Give back every record exactly, images excluded.

Data entries:

########

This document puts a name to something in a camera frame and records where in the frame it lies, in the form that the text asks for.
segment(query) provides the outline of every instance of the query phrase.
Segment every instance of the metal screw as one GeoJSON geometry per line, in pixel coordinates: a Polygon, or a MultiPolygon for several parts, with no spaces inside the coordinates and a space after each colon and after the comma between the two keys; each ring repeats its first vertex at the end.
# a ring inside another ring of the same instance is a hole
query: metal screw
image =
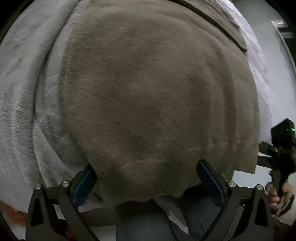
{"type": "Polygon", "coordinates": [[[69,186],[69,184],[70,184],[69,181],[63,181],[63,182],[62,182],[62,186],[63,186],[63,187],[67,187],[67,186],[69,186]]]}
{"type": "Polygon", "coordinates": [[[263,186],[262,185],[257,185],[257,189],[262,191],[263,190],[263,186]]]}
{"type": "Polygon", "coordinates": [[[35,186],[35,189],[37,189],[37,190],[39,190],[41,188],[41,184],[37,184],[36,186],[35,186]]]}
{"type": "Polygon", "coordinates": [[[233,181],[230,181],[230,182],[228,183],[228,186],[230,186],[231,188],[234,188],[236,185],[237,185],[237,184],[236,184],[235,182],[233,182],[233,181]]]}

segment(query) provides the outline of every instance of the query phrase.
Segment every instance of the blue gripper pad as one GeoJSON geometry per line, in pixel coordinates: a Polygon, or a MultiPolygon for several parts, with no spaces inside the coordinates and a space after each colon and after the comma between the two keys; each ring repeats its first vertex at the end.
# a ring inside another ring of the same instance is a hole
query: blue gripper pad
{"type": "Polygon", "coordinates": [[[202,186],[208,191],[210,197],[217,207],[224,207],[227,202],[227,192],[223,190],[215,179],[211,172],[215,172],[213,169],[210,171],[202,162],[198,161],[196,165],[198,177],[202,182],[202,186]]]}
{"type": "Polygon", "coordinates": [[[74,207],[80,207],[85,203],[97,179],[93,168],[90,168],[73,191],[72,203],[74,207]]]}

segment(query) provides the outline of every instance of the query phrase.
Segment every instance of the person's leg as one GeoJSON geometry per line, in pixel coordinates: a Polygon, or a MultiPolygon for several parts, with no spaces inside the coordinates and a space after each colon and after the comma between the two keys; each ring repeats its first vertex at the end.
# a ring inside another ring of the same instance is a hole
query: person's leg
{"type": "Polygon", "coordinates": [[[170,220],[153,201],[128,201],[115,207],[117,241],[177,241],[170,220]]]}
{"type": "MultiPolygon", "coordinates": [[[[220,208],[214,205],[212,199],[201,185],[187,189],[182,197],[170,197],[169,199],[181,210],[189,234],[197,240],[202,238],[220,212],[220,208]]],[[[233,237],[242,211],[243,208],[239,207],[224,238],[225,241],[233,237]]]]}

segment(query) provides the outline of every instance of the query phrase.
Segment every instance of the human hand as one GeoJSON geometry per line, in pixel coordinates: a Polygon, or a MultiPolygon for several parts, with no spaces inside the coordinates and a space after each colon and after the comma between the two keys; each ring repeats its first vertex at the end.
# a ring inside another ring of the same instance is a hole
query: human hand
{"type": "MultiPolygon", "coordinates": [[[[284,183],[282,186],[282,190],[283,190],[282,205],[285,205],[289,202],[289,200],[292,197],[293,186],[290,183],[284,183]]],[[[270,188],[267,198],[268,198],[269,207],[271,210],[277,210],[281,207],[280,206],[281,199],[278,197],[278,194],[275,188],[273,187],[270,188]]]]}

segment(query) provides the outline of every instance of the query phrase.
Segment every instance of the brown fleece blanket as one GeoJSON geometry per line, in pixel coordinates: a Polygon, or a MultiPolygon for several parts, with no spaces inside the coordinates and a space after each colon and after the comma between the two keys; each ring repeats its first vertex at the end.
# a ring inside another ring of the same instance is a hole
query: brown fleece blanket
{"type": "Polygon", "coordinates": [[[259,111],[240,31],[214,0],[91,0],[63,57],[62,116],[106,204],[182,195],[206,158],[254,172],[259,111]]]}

########

— REPLY —
This document puts a name to something in a camera frame and records where in the frame it lies, in the form that the text asks for.
segment(query) provides the outline of every instance of the query phrase.
Segment every instance of the metal screw as one GeoJSON geometry per line, in pixel coordinates: a Polygon, or a MultiPolygon for several parts, with no spaces inside the coordinates and a space after each colon and after the comma between the two keys; each ring repeats its first vertex at the end.
# a ring inside another ring of the same instance is a hole
query: metal screw
image =
{"type": "Polygon", "coordinates": [[[69,186],[69,184],[70,184],[69,181],[63,181],[63,182],[62,182],[62,186],[63,186],[63,187],[67,187],[67,186],[69,186]]]}
{"type": "Polygon", "coordinates": [[[263,186],[262,185],[257,185],[257,189],[262,191],[263,190],[263,186]]]}
{"type": "Polygon", "coordinates": [[[35,186],[35,189],[37,189],[37,190],[39,190],[41,188],[41,184],[37,184],[36,186],[35,186]]]}
{"type": "Polygon", "coordinates": [[[233,181],[230,181],[230,182],[228,183],[228,186],[230,186],[231,188],[234,188],[236,185],[237,185],[237,184],[236,184],[235,182],[233,182],[233,181]]]}

segment(query) provides the outline of every instance of the query phrase.
Segment every instance of the blue gripper pad as one GeoJSON geometry per line, in pixel coordinates: a Polygon, or a MultiPolygon for several parts, with no spaces inside the coordinates and a space after each colon and after the comma between the two keys; each ring repeats its first vertex at the end.
# a ring inside another ring of the same instance is a hole
query: blue gripper pad
{"type": "Polygon", "coordinates": [[[202,186],[208,191],[210,197],[217,207],[224,207],[227,202],[227,192],[223,190],[215,179],[211,172],[215,172],[213,169],[210,171],[202,162],[198,161],[196,165],[198,177],[202,182],[202,186]]]}
{"type": "Polygon", "coordinates": [[[74,207],[80,207],[85,203],[97,179],[93,168],[90,168],[73,191],[72,203],[74,207]]]}

segment(query) provides the outline of every instance of the query phrase.
Segment every instance of the person's leg as one GeoJSON geometry per line, in pixel coordinates: a Polygon, or a MultiPolygon for several parts, with no spaces inside the coordinates and a space after each colon and after the comma between the two keys; each ring repeats its first vertex at the end.
# a ring inside another ring of the same instance is a hole
query: person's leg
{"type": "Polygon", "coordinates": [[[170,220],[153,201],[128,201],[115,207],[117,241],[177,241],[170,220]]]}
{"type": "MultiPolygon", "coordinates": [[[[220,208],[214,205],[212,199],[201,185],[187,189],[182,197],[170,197],[169,199],[181,210],[189,234],[197,240],[202,238],[220,212],[220,208]]],[[[233,237],[242,211],[243,208],[239,207],[224,238],[225,241],[233,237]]]]}

segment(query) provides the outline of every instance of the query phrase.
Segment every instance of the human hand as one GeoJSON geometry per line, in pixel coordinates: a Polygon, or a MultiPolygon for several parts, with no spaces inside the coordinates and a space after each colon and after the comma between the two keys; each ring repeats its first vertex at the end.
# a ring inside another ring of the same instance is a hole
query: human hand
{"type": "MultiPolygon", "coordinates": [[[[284,183],[282,186],[282,190],[283,190],[282,205],[285,205],[289,202],[289,200],[292,197],[293,186],[290,183],[284,183]]],[[[270,188],[267,198],[268,198],[269,207],[271,210],[277,210],[281,207],[280,206],[281,199],[278,197],[278,194],[275,188],[273,187],[270,188]]]]}

segment(query) provides the outline of every instance of the query phrase.
Segment every instance of the brown fleece blanket as one GeoJSON geometry per line, in pixel coordinates: a Polygon, or a MultiPolygon for several parts, with no spaces inside the coordinates and a space after each colon and after the comma between the two keys; each ring repeats its first vertex at the end.
# a ring inside another ring of the same instance is a hole
query: brown fleece blanket
{"type": "Polygon", "coordinates": [[[259,111],[240,31],[214,0],[91,0],[63,57],[62,116],[106,204],[182,195],[206,158],[254,172],[259,111]]]}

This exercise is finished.